5.3 Perfect Competition Flashcards
Why does perfect competition not exist in the real world?
Because it is impossible to meet all six conditions of perfect competition simultaneously
What are the six conditions of perfect competition?
-large number of buyers and sellers
-perfect inflation
-no barriers to entry or exit in long run
-uniform produce
-price takers
-able to sell as much as they wish at the market price
What is a uniform product?
Offers the same price to all segments in the market
Why does perfect competition play a significant role in economic theory?
It provides a measure in which desirable and undesirable properties of real world markets can be measured
What do we use perfect information for in comparison to monopolies(2 asp)
-extent of which misallocation of resources
-judge whether a monopoly functions efficiently or inefficiently
When did Adam smith write his book of the nature and causes of wealth in nations?
1776
What ket thing does Adam Smith say in his book?
Individual doesn’t care about public interest, they only care about their own gain. They are led by the invisible hand of the market
What is Smith’s argument in his book?
The pursuit of individual self interest in the market leads to outcomes which are in the common good or public interest
What are competitive markets viewed as by economists?
Desirable
What are the desirable properties of a free competitive market?
-economic efficiency
-welfare maximisation
-consumer sovereignty
Does economic self interest apply in all types of markets?
Yep
Do consumers benefit from technical progress and why?
Yes because it creates lower prices
Is there abnormal profit in a free market economy?
Nope
What is the ruling price determined by in perfect competition?

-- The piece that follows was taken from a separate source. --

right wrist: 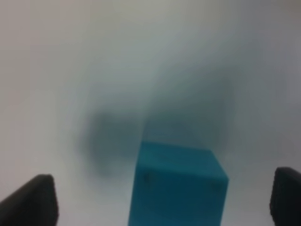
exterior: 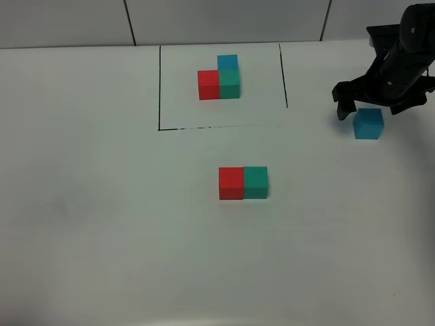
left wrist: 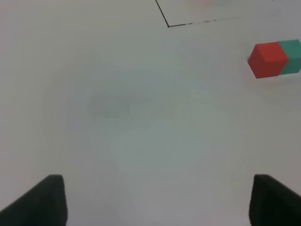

The intersection the the supply and demand curves
In a monopoly what curve is the demand curve?
Average revenue curve
What is abnormal profit measured by?
TR-TC
In perfect competition can firms leave in the long run?
Yes
What happens to abnormal profits in the long run
They turn into normal profits as the ruling market price indicates to firms outside the market that normal profits can be made (incentive for firms to enter the market)
What happens if too many firms enter the market initially?